Records supplied —
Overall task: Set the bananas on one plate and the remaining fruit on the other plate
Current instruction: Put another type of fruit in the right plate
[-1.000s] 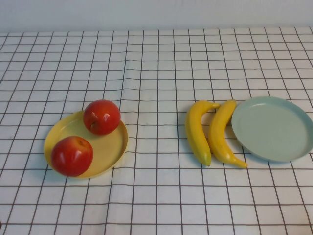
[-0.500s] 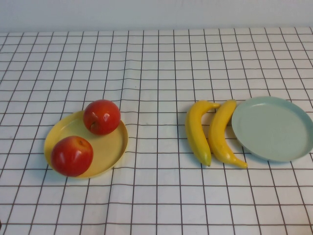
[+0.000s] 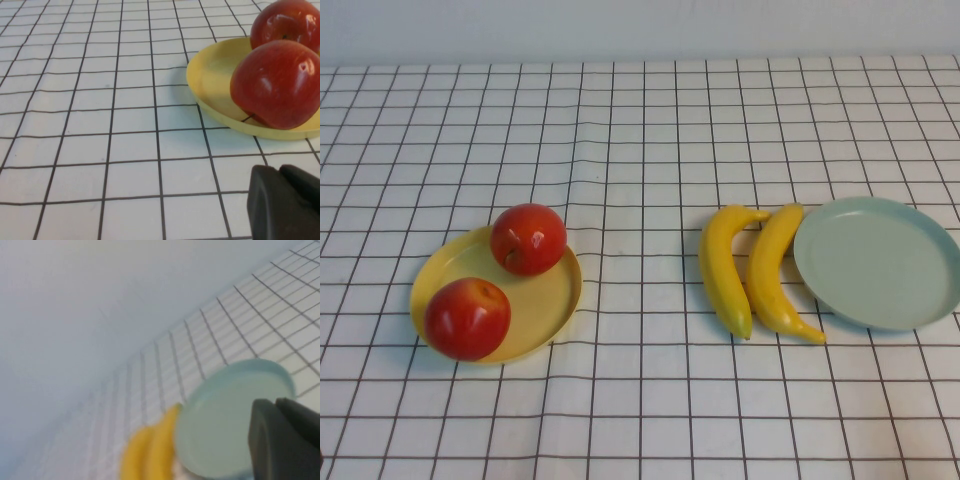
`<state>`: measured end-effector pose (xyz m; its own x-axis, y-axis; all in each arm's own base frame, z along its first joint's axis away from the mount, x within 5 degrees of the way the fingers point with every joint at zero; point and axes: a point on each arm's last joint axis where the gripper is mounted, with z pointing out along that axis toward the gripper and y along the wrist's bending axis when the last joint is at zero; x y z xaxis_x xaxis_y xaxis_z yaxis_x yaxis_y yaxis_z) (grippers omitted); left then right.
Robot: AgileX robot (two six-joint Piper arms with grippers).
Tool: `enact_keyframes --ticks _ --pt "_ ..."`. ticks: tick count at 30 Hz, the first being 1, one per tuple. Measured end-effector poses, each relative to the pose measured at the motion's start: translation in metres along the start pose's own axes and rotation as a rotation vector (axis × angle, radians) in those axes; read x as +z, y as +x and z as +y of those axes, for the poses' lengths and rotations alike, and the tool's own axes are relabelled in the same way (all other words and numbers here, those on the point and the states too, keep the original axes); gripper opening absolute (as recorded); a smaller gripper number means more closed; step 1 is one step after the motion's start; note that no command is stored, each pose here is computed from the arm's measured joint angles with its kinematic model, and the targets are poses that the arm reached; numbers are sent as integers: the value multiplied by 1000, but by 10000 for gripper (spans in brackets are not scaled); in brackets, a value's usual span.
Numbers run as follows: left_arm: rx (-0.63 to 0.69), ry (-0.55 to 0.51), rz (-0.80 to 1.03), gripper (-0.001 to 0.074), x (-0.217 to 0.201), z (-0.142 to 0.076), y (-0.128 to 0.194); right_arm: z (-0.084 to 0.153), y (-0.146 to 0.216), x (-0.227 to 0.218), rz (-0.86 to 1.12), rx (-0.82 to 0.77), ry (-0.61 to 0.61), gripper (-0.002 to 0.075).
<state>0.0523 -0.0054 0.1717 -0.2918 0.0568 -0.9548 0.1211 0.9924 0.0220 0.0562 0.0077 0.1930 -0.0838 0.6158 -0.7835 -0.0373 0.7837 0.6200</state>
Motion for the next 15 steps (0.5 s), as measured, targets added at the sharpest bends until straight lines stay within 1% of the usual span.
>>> enact_keyframes --ticks 1,3,5,7,10,13,15 --pt "0 0 0 -4 0 0 0 1 -4 0 -39 139 -17 -15" --pt "0 0 0 -3 0 0 0 1 -11 -1 -113 351 -31 -15" --pt "0 0 0 -3 0 0 0 -1 -16 -1 -178 436 -24 -15" --pt "0 0 0 -3 0 0 0 -3 -19 -2 -219 486 -16 -15" --pt "1 0 0 -3 0 0 0 -4 -20 -2 -233 517 -13 -15" --pt "1 0 0 -3 0 0 0 -3 -18 -2 -201 521 -22 -15" --pt "0 0 0 -3 0 0 0 -1 -15 -1 -168 493 -29 -15"
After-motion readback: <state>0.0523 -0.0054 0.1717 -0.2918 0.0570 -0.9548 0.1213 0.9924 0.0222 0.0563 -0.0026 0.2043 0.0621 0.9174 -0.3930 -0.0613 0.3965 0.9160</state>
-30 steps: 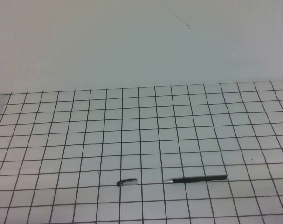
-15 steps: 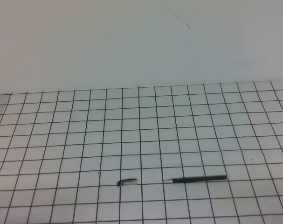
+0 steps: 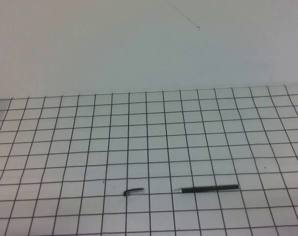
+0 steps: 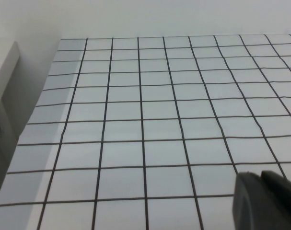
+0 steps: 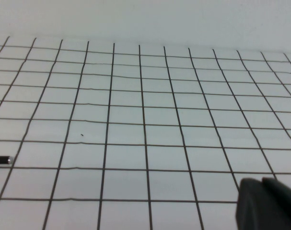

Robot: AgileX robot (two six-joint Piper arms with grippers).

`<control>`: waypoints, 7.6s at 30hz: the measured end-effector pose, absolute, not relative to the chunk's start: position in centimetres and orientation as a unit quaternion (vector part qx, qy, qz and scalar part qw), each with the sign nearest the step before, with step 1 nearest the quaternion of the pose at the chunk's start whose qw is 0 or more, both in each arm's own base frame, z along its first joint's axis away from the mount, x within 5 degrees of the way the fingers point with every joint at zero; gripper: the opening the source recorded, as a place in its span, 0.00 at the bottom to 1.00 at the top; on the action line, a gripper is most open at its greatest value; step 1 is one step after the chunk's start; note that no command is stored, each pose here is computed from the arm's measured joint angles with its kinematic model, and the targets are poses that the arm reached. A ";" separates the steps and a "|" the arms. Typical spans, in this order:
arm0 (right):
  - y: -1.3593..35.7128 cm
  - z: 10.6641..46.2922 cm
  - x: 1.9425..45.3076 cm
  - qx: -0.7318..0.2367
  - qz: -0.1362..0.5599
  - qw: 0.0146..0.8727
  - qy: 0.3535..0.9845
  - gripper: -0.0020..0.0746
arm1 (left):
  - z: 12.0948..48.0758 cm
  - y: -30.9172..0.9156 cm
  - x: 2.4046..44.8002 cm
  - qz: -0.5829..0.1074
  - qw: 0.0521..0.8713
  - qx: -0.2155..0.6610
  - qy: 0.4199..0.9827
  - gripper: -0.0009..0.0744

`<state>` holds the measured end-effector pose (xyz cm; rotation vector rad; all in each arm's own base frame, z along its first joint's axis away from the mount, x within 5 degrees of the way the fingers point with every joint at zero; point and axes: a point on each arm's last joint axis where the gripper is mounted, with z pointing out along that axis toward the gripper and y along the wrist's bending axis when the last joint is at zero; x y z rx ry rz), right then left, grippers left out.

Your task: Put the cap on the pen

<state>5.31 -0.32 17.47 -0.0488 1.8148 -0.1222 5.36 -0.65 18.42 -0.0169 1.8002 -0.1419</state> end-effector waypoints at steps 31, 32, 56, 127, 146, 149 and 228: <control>-0.3 17.5 5.3 -0.025 -0.057 0.615 0.786 0.02 | 19.1 -0.5 5.5 -0.040 0.652 0.008 0.757 0.01; -0.3 17.5 5.3 -0.025 -0.058 0.616 0.785 0.02 | 19.1 -0.5 5.5 -0.033 0.652 0.013 0.758 0.01; -0.3 24.4 4.2 -0.016 -0.087 0.868 0.488 0.02 | 24.5 0.2 4.7 -0.011 0.849 -0.012 0.529 0.01; 1.2 24.9 8.4 -0.079 0.028 0.530 0.844 0.02 | 28.3 -9.0 25.2 -0.225 0.338 0.348 0.845 0.51; 1.1 25.1 8.4 -0.081 0.024 0.536 0.840 0.02 | 21.4 -16.8 29.0 -0.114 0.234 0.501 0.826 0.38; 1.1 25.1 8.4 -0.081 0.024 0.536 0.840 0.02 | 19.9 -17.2 29.5 -0.113 0.225 0.485 0.838 0.38; 1.1 25.1 8.5 -0.080 0.023 0.540 0.837 0.02 | 25.1 -20.7 29.1 0.024 0.196 0.644 0.739 0.12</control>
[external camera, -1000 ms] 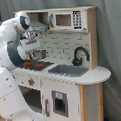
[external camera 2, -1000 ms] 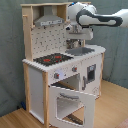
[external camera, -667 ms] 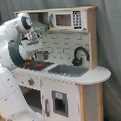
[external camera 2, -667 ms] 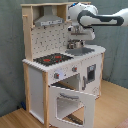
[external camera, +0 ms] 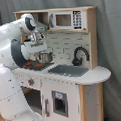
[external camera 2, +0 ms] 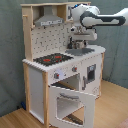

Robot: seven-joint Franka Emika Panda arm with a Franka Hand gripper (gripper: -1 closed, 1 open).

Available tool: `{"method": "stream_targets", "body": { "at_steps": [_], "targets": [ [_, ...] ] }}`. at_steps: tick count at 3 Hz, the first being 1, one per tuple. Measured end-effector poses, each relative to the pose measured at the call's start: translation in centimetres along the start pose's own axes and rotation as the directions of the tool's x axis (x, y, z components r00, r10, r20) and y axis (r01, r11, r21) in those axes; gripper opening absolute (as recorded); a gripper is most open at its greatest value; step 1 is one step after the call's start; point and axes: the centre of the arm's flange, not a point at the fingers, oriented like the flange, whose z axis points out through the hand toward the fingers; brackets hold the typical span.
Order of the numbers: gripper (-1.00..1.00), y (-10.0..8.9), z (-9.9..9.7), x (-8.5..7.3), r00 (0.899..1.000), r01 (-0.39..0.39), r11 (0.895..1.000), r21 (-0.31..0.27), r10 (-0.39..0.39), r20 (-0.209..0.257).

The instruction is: Play with the kitchen

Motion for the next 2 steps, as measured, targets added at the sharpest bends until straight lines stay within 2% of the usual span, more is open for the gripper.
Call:
{"method": "stream_targets", "body": {
  "at_steps": [2],
  "targets": [
    [-1.00, 3.9, 2.6, -1.9, 0.997, -0.079, 0.997, -0.009, 0.079, 0.006]
  ]
}}
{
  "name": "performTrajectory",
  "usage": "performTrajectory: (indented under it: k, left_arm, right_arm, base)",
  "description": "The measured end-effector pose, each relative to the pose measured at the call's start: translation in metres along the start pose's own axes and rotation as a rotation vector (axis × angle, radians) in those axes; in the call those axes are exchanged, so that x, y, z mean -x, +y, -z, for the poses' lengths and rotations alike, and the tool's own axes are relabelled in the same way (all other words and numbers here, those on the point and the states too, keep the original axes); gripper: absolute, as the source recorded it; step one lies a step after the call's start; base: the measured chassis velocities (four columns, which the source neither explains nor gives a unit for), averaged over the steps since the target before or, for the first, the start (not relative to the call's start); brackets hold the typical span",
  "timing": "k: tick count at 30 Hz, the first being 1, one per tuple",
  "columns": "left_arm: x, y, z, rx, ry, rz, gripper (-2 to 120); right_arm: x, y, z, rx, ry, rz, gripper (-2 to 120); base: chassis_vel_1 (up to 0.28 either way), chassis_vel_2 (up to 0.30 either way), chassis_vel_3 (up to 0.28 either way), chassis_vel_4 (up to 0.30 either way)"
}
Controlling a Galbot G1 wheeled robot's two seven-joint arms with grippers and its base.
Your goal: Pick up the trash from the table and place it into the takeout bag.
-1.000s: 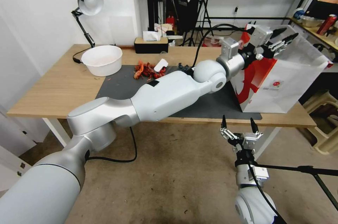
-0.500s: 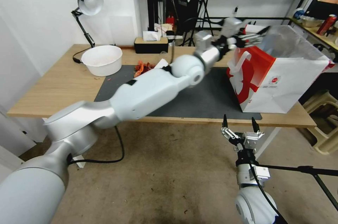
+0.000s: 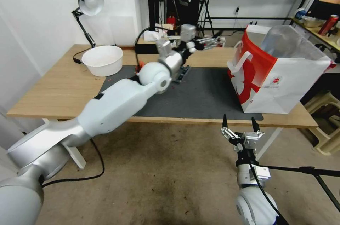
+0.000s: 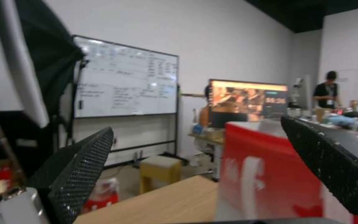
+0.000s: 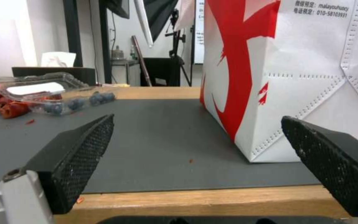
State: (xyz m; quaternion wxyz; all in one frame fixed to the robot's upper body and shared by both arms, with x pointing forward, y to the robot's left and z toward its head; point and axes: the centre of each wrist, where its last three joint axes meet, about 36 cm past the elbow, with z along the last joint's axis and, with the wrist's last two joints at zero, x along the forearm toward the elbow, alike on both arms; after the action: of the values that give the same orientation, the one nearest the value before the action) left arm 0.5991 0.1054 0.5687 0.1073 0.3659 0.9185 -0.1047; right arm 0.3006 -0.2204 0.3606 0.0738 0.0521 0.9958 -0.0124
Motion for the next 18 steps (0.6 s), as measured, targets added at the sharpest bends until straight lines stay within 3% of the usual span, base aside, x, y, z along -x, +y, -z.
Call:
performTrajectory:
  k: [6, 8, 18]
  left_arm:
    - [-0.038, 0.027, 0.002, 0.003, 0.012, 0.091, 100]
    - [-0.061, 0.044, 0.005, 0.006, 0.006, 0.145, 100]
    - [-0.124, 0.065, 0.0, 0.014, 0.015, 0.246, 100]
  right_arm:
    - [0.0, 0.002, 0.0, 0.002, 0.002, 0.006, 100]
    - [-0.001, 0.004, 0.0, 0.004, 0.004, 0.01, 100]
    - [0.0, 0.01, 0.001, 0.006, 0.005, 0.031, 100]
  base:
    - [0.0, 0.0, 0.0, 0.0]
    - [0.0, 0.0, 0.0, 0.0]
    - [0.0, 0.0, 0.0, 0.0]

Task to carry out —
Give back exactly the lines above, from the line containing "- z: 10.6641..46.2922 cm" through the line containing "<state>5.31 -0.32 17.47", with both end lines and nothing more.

Answer to this task —
  - z: 10.6641..46.2922 cm
  - x: 1.9425..45.3076 cm
  - qx: -0.7318..0.2367
  - qz: -0.1362..0.5599
  - qw: 0.0146..0.8727
  - qy: 0.3535..0.9845
  - gripper: -0.0020..0.0746
arm1 (left):
  - z: 12.0948..48.0758 cm
  - y: -30.9172..0.9156 cm
  - x: 2.4046..44.8002 cm
  - qz: -0.5829..0.1074
  - qw: 0.0521..0.8713
  - qx: -0.2155..0.6610
  - qy: 0.4199..0.9827
  - gripper: -0.0009..0.0744

`<state>` holds the measured end-effector pose (xyz cm; rotation vector rad; all in each arm's own base frame, z along its first joint's axis away from the mount, x within 5 degrees of the way the fingers point with every joint at zero; point and axes: a point on each arm's last joint axis where the gripper is mounted, with z pointing out along that axis toward the gripper and y along the wrist's bending axis when the last joint is at zero; x y z rx ry rz), right then left, grippers left out.

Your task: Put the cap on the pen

<state>5.31 -0.32 17.47 -0.0488 1.8148 -0.1222 5.36 -0.65 18.42 -0.0169 1.8002 -0.1419</state> end-effector waypoints at steps 31, 32, 56, 127, 146, 149 and 228: <control>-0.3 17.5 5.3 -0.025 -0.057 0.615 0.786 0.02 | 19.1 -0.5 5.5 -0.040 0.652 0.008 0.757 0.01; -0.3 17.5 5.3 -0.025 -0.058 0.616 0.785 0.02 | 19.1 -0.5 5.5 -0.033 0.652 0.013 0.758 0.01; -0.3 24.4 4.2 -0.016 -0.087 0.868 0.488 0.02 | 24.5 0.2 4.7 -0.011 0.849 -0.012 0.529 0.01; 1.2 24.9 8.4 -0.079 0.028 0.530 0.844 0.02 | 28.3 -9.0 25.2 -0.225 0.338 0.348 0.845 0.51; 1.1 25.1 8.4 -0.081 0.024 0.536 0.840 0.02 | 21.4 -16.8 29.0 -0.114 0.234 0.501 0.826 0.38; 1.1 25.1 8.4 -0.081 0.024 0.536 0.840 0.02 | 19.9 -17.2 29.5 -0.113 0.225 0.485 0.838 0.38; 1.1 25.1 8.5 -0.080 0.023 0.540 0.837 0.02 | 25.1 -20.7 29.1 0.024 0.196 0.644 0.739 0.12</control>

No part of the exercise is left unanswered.